**Requirement**
Locate the word "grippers" in the data below, then copy every line that holds it.

*** Data provided ***

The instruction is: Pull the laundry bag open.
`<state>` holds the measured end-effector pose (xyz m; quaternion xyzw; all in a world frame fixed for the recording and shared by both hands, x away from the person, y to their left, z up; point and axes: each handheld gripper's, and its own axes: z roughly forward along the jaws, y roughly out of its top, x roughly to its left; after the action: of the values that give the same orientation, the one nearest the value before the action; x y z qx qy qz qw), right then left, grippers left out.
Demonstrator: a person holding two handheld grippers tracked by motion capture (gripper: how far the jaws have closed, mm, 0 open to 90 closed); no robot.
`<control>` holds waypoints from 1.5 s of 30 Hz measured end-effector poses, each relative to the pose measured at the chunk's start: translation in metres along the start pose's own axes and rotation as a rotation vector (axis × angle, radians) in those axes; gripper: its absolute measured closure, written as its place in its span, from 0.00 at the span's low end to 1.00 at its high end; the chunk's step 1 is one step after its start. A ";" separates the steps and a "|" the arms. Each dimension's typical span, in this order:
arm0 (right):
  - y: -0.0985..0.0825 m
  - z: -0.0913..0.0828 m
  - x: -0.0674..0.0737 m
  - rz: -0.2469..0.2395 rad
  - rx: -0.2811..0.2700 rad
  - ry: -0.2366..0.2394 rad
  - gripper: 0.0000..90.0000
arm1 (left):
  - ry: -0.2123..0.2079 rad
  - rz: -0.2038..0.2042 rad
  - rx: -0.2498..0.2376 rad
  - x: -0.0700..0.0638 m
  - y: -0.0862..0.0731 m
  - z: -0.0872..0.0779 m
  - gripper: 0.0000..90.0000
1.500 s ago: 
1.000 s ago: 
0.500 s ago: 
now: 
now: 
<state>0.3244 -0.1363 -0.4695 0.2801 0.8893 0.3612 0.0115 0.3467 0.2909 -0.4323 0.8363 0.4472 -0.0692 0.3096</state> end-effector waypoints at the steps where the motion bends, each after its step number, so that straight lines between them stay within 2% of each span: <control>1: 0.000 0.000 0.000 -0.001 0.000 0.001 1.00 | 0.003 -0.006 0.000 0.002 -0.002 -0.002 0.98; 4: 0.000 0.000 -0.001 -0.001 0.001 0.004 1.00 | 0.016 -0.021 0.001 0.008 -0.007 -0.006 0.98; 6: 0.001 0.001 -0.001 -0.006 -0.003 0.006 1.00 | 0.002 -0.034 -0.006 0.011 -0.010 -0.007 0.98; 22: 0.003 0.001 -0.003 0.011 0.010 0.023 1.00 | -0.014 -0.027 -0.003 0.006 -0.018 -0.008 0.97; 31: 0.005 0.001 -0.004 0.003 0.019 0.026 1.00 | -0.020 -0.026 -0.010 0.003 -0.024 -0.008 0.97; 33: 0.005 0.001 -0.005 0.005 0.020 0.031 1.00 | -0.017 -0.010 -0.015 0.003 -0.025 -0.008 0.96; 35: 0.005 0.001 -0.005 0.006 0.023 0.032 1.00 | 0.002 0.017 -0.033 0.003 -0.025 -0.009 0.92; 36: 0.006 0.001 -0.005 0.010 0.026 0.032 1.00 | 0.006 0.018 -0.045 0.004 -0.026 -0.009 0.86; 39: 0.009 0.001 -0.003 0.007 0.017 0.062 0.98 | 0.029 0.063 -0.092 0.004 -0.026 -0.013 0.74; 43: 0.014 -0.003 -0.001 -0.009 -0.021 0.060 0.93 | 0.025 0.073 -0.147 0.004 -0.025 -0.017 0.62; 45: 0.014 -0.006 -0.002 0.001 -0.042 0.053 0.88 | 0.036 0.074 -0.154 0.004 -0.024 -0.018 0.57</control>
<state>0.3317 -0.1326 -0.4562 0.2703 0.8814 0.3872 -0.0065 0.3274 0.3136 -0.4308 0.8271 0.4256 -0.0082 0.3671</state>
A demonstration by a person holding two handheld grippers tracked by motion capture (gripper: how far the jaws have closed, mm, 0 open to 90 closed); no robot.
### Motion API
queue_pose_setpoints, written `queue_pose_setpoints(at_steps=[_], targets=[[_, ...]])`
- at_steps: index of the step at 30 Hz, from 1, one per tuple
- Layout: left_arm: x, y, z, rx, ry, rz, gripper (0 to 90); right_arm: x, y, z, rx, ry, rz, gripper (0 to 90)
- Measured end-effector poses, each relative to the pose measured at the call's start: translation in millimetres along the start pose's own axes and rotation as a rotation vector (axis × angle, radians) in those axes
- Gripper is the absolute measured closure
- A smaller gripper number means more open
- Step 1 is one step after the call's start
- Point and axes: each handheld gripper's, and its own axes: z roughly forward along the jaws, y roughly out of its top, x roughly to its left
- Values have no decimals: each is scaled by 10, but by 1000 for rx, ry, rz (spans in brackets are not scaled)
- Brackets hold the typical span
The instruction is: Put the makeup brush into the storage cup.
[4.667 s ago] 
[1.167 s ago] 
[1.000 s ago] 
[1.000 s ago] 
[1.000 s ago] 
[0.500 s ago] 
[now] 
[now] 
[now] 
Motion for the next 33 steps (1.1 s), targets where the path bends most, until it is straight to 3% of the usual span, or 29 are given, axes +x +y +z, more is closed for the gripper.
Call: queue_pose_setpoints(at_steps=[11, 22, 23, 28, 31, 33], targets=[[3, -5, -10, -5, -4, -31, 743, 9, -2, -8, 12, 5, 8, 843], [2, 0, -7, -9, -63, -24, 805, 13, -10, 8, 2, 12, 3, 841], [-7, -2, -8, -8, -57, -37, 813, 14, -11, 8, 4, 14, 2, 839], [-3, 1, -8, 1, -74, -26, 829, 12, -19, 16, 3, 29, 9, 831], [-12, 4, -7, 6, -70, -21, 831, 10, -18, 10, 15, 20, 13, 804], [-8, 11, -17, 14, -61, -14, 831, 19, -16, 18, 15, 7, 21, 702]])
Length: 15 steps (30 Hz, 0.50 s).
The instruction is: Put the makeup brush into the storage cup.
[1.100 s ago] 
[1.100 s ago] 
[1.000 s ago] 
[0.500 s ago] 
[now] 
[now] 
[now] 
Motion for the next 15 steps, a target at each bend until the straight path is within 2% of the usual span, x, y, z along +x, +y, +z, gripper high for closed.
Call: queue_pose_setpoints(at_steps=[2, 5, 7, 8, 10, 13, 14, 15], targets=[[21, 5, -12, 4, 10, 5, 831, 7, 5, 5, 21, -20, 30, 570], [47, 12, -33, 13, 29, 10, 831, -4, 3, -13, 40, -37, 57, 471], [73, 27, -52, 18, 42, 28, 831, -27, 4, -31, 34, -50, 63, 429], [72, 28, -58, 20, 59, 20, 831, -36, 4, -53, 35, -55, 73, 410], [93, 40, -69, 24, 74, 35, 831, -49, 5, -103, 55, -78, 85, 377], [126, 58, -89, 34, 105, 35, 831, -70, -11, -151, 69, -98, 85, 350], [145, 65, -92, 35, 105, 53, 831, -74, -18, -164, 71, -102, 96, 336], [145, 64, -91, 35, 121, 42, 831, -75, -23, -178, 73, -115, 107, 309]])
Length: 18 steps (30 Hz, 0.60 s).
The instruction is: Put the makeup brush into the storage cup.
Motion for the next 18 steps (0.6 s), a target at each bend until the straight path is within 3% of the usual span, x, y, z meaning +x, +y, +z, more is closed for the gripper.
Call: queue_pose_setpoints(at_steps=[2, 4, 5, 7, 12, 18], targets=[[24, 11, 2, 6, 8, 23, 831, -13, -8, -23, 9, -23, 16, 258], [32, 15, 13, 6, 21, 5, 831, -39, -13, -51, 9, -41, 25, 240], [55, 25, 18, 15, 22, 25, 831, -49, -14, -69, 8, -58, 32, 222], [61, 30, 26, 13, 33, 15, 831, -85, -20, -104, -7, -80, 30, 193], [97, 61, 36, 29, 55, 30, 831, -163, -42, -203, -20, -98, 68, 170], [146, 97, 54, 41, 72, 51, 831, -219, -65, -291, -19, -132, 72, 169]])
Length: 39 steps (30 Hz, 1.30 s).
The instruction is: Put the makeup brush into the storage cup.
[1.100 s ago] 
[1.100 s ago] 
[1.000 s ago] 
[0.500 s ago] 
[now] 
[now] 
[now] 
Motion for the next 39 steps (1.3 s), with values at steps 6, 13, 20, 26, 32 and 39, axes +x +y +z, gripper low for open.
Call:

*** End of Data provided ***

**Solved exercise**
`<state>` holds the measured end-effector pose (xyz m; quaternion xyzw; all in a world frame fixed for the recording and shared by both hands, x away from the person, y to their left, z up; point and axes: each handheld gripper's, and its own axes: z roughly forward along the jaws, y roughly out of its top, x roughly to its left; after the action: of the values that give the same orientation, the one nearest the value before the action; x y z qx qy qz qw), right then left, grippers left out.
Demonstrator: a person holding two handheld grippers tracked by motion capture (gripper: how far the jaws have closed, mm, 0 open to 90 closed); no robot.
A demonstration by a person holding two handheld grippers tracked by motion capture (gripper: how far the jaws have closed, mm, 0 open to 90 closed); no robot.

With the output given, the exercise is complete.